Another time when I went to NYC with the band, a friend walked in while I was sleeping and I sat up and said "Oh my God, who are you?" and I kept saying that to her until she told me to go back to sleep.
edit: eh...those are pretty funny now, but pretty embarassing then.
QUOTE(FireKame @ Jun 13 2004, 08:15 PM)
Or, at least, that's what I heard happened.
Are you implying that you are "asleep" when you jumped out and said that? Or did you wake up, yelled that, and fell back down asleep?
Sounds like she was just asleep still. I've done stuff like that.

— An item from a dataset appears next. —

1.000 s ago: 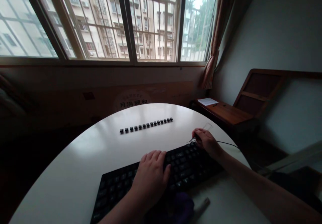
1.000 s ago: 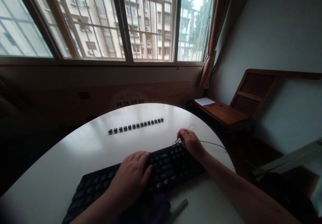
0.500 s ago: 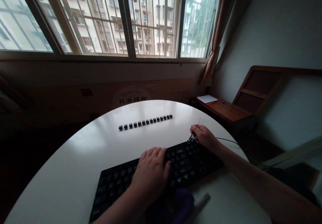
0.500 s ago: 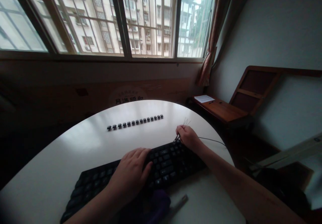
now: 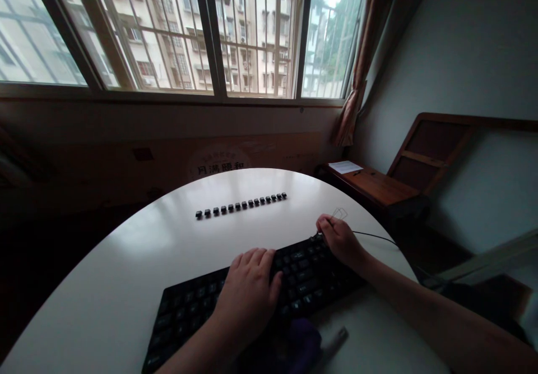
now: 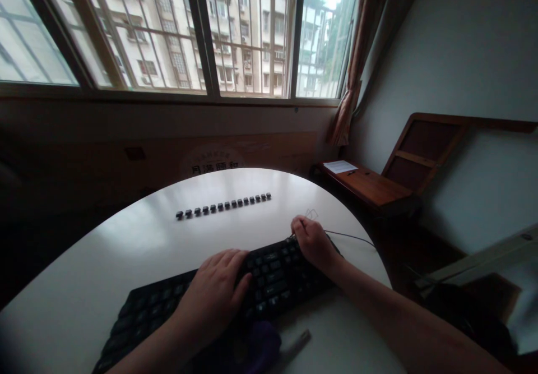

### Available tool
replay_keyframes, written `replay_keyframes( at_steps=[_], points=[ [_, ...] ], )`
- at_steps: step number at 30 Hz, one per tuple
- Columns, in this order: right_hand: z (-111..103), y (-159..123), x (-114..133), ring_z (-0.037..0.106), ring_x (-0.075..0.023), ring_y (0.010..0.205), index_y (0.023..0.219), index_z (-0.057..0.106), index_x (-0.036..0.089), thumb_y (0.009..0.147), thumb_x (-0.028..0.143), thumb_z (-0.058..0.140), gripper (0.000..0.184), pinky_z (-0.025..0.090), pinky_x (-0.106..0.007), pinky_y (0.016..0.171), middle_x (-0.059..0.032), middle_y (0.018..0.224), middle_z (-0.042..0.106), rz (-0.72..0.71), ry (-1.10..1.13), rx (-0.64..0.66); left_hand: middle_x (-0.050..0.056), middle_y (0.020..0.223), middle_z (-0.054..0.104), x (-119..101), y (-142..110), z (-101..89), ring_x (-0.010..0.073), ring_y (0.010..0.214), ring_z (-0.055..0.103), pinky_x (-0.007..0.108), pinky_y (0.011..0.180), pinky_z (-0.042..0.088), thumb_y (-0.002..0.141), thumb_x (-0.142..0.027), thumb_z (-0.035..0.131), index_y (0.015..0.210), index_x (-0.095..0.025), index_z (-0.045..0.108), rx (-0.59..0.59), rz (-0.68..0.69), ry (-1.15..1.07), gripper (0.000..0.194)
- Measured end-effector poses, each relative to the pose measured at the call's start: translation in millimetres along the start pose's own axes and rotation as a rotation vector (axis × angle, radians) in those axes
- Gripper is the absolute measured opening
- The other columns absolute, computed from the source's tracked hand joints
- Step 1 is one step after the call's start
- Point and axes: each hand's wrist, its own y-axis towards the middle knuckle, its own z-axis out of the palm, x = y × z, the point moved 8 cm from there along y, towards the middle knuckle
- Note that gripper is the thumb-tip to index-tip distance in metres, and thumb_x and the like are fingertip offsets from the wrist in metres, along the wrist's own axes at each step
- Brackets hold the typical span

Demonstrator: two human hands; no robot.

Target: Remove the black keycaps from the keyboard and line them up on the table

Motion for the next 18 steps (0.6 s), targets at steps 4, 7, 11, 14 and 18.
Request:
replay_keyframes(
  at_steps=[4, 7, 11, 14, 18],
  points=[
    [-7.2, 4.6, -21.2, 0.028, -0.0092, 0.04, 0.073, 0.042, 0.021, 0.089, 0.051, 0.04, 0.034, 0.021, -0.021, 0.038, 0.007, 0.05, 0.028, 0.207, 0.344, -0.123, 0.009, 0.123, 0.063, -0.1, -0.6, -0.5, 0.0279, 0.116, 0.054, 0.047, 0.103, 0.039, 0.09, -0.033, 0.045, 0.125, -0.019, 0.056, -0.005, 0.002, 0.003, 0.038],
    [-10.9, 2.8, -18.3, 0.029, -0.0084, 0.041, 0.073, 0.041, 0.021, 0.089, 0.052, 0.041, 0.035, 0.022, -0.02, 0.038, 0.0067, 0.053, 0.03, 0.192, 0.391, -0.155, 0.009, 0.123, 0.063, -0.6, -0.6, -0.5, 0.0277, 0.115, 0.054, 0.047, 0.103, 0.039, 0.091, -0.034, 0.045, 0.124, -0.019, 0.057, 0.001, 0.005, 0.009, 0.038],
    [-13.3, -13.2, 22.3, 0.038, -0.0099, 0.048, 0.072, 0.049, 0.02, 0.093, 0.042, 0.041, 0.032, 0.031, -0.021, 0.047, 0.0031, 0.056, 0.042, -0.17, 0.079, -0.063, 0.01, 0.126, 0.061, -0.5, -0.1, -3.2, 0.0287, 0.118, 0.053, 0.048, 0.104, 0.039, 0.09, -0.033, 0.048, 0.125, -0.019, 0.057, -0.022, -0.003, 0.039, 0.038],
    [1.3, -40.8, 62.4, 0.044, -0.0111, 0.052, 0.08, 0.056, 0.021, 0.091, 0.033, 0.044, 0.02, 0.035, -0.024, 0.054, 0.0016, 0.06, 0.049, -0.497, -0.11, 0.135, 0.01, 0.13, 0.059, -5.9, -2.2, -13.4, 0.0301, 0.122, 0.05, 0.05, 0.106, 0.036, 0.09, -0.034, 0.05, 0.126, -0.02, 0.055, -0.093, 0.015, 0.042, 0.039],
    [11.3, -75.3, 106.7, 0.048, -0.0129, 0.055, 0.087, 0.054, 0.022, 0.091, 0.031, 0.039, 0.018, 0.038, -0.026, 0.058, -0.0009, 0.066, 0.054, -0.798, -0.101, 0.255, 0.009, 0.124, 0.061, -21.4, -9.9, -31.4, 0.028, 0.114, 0.054, 0.047, 0.101, 0.041, 0.09, -0.036, 0.051, 0.122, -0.021, 0.054, -0.186, 0.105, -0.076, 0.035]
  ],
)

Edit: Sleepwalking is fun!
Bah, I sleep like a dead man. Takes me like half an hour to get out of my room once somebody knocks on the door. And i sleep everywhere, the car, and hall, the desk, etc.
hard floors are more comfortable.
yeah, I was asleep...sort of. More like unconcious I guess
Ahhh... its always fun to freak out your friends that way. Ive done that to them lots of times, but i was contious and just screwing with them

Well, usually whenever a teacher or fellow student mentions "evil" or "chaos" I tend to stick my fist into the air and yell, "YES!"
That's gotten me into trouble several times now.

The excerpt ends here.